* YOUR TASK
Among the records below, which lines contain the string "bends"? Report them.

* DATASET RECORDS
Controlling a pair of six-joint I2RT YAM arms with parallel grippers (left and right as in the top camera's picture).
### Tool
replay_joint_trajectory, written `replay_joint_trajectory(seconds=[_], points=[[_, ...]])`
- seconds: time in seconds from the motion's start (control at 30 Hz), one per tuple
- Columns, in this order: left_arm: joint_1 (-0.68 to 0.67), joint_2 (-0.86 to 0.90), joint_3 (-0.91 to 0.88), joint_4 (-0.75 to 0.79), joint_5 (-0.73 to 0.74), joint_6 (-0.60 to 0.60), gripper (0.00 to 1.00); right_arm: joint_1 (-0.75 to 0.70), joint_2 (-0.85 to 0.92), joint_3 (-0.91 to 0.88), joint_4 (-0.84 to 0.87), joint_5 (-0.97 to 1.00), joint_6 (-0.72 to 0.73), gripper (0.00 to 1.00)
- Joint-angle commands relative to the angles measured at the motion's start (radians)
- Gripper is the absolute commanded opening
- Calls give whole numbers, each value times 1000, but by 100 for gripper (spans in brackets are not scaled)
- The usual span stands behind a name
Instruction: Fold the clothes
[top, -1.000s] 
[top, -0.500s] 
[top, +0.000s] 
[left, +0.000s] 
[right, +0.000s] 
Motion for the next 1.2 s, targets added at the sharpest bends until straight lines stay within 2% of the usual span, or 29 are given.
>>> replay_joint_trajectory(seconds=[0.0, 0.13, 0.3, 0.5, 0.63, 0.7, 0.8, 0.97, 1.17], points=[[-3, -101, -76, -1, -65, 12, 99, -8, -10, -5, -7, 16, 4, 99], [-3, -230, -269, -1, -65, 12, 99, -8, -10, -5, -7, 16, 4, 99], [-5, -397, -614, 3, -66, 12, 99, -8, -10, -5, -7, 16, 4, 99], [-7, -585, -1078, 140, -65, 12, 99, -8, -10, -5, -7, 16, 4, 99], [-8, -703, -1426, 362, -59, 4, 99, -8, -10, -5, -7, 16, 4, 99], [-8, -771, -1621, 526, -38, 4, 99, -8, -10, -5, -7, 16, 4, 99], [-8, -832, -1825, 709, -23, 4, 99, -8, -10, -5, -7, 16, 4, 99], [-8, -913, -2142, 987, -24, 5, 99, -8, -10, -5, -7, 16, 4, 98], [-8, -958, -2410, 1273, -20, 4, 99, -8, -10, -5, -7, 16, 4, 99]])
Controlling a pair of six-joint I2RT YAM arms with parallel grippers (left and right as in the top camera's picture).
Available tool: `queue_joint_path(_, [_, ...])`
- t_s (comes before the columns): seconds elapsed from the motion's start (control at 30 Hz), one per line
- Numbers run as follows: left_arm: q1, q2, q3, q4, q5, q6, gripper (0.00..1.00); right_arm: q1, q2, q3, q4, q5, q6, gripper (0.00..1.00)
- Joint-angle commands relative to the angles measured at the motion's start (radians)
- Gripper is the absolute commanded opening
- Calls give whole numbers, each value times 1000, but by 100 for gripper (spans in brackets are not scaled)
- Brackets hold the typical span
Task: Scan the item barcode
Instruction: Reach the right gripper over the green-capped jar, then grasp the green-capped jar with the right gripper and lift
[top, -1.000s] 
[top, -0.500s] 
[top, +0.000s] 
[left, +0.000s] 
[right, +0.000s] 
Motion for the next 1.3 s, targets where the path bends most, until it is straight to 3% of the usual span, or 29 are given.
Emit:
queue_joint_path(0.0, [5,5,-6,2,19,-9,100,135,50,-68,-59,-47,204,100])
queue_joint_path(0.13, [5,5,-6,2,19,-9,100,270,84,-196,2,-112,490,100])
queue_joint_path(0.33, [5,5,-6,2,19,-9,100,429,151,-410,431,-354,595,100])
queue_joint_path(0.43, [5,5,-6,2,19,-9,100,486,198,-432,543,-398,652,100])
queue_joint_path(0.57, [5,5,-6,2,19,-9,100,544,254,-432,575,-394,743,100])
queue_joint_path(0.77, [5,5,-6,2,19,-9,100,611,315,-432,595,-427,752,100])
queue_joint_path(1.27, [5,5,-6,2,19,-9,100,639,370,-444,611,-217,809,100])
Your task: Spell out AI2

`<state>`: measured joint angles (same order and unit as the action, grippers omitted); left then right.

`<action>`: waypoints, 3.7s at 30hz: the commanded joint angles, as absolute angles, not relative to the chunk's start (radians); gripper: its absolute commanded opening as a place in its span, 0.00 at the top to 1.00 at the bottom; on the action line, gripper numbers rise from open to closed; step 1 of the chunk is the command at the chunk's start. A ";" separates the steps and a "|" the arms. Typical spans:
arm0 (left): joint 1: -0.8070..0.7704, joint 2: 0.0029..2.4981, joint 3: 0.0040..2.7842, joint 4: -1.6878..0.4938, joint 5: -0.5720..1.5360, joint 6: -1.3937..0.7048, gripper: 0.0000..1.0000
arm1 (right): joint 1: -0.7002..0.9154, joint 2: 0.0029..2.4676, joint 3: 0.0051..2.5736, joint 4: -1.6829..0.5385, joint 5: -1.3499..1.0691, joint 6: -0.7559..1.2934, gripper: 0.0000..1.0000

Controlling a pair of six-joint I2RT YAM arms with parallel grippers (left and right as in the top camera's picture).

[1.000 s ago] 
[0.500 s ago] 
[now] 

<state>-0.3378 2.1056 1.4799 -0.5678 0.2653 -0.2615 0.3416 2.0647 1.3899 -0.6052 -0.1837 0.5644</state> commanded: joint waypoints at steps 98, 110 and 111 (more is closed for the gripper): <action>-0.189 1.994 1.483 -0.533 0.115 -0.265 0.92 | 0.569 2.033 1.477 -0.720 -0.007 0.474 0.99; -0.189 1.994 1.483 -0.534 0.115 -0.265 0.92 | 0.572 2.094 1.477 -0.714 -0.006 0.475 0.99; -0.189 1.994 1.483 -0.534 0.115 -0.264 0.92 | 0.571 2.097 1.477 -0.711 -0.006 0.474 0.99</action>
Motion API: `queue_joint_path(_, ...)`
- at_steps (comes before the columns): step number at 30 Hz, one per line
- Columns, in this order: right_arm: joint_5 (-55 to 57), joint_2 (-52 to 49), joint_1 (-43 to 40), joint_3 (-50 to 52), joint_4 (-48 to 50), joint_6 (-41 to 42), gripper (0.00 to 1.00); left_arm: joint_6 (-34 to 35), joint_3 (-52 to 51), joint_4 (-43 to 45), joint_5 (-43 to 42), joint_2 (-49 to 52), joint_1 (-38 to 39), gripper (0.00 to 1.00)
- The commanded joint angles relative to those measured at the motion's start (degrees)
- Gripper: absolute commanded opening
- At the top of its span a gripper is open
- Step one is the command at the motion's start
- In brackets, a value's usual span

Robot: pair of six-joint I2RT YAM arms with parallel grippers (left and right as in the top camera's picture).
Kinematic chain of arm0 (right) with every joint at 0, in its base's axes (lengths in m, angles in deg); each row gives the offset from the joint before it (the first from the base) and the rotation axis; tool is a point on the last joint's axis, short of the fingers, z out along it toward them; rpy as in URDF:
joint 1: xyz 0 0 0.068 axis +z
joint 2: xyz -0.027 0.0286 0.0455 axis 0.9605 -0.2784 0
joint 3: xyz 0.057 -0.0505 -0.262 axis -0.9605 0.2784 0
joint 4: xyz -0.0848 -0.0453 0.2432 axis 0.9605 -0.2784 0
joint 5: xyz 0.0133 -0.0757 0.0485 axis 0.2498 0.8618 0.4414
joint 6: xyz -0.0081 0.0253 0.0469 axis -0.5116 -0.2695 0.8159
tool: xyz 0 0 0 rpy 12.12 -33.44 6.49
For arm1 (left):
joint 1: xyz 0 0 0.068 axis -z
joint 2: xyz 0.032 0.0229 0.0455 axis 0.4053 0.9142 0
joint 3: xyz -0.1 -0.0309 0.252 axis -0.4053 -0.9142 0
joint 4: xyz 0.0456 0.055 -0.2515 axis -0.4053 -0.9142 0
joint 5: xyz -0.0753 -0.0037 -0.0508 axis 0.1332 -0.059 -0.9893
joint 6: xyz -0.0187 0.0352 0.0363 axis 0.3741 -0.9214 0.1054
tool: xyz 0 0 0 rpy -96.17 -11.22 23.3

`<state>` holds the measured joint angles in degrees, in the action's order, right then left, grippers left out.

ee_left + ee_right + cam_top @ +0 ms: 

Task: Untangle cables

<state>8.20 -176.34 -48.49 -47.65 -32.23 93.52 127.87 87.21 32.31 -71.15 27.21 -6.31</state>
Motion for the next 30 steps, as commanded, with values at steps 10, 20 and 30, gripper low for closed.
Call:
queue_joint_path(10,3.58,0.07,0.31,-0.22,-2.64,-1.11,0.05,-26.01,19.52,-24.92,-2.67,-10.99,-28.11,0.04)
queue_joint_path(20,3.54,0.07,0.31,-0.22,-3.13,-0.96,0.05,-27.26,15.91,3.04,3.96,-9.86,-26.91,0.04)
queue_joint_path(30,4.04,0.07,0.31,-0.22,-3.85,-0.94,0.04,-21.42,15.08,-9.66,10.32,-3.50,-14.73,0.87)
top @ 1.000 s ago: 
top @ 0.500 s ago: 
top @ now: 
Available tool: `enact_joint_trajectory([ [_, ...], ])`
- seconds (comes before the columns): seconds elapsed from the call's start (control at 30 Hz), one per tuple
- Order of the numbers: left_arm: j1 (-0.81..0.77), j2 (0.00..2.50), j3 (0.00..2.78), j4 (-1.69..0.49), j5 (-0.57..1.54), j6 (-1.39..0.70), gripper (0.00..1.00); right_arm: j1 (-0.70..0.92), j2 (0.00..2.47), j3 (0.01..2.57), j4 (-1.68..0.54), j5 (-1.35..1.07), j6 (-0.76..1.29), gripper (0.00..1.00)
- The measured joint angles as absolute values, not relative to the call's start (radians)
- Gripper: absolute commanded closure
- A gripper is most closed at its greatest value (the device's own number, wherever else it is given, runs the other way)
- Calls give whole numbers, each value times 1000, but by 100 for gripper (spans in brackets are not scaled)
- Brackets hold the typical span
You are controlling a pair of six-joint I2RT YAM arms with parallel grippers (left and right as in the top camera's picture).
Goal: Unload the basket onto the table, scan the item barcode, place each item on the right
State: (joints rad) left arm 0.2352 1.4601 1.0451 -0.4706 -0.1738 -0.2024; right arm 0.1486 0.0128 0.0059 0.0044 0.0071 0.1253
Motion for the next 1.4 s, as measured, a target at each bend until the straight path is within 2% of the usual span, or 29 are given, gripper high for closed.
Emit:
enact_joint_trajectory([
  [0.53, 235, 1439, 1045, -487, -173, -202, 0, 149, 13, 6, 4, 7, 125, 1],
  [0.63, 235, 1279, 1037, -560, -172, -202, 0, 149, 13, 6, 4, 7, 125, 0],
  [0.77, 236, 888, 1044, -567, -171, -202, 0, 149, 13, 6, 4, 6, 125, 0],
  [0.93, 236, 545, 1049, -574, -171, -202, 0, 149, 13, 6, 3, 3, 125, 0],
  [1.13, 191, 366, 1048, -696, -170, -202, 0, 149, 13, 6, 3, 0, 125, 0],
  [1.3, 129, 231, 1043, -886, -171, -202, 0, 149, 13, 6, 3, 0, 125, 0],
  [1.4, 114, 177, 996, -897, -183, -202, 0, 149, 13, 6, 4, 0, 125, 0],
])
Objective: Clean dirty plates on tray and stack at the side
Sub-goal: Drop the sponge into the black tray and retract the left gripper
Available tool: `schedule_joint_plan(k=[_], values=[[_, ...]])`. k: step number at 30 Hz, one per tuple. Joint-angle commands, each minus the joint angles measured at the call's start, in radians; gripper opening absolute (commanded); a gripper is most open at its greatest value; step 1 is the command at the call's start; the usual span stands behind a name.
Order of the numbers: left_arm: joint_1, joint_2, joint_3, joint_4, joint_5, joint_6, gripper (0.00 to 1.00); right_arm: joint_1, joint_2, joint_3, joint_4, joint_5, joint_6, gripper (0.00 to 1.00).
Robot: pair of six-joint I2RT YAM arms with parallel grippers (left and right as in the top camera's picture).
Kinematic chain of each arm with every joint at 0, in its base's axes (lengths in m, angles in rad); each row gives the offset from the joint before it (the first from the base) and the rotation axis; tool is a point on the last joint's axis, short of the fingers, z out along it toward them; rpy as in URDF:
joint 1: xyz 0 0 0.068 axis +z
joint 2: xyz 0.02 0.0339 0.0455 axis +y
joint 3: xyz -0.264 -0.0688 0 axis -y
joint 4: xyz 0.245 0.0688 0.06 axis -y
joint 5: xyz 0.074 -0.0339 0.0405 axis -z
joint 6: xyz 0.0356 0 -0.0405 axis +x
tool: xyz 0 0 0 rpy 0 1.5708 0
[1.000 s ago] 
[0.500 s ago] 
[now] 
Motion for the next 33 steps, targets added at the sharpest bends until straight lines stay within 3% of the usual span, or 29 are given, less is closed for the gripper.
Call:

* THE ANSWER
Motion for the next 1.2 s, targets added at the sharpest bends until straight lines stay within 2% of the usual span, or 29 are given.
Motion for the next 1.3 s, targets where the path bends most, until it is straight to 3% of the usual span, or 29 are given.
Motion for the next 33 steps, targets added at the sharpest bends until straight lines stay within 3% of the usual span, or 29 are given, less is closed for the gripper.

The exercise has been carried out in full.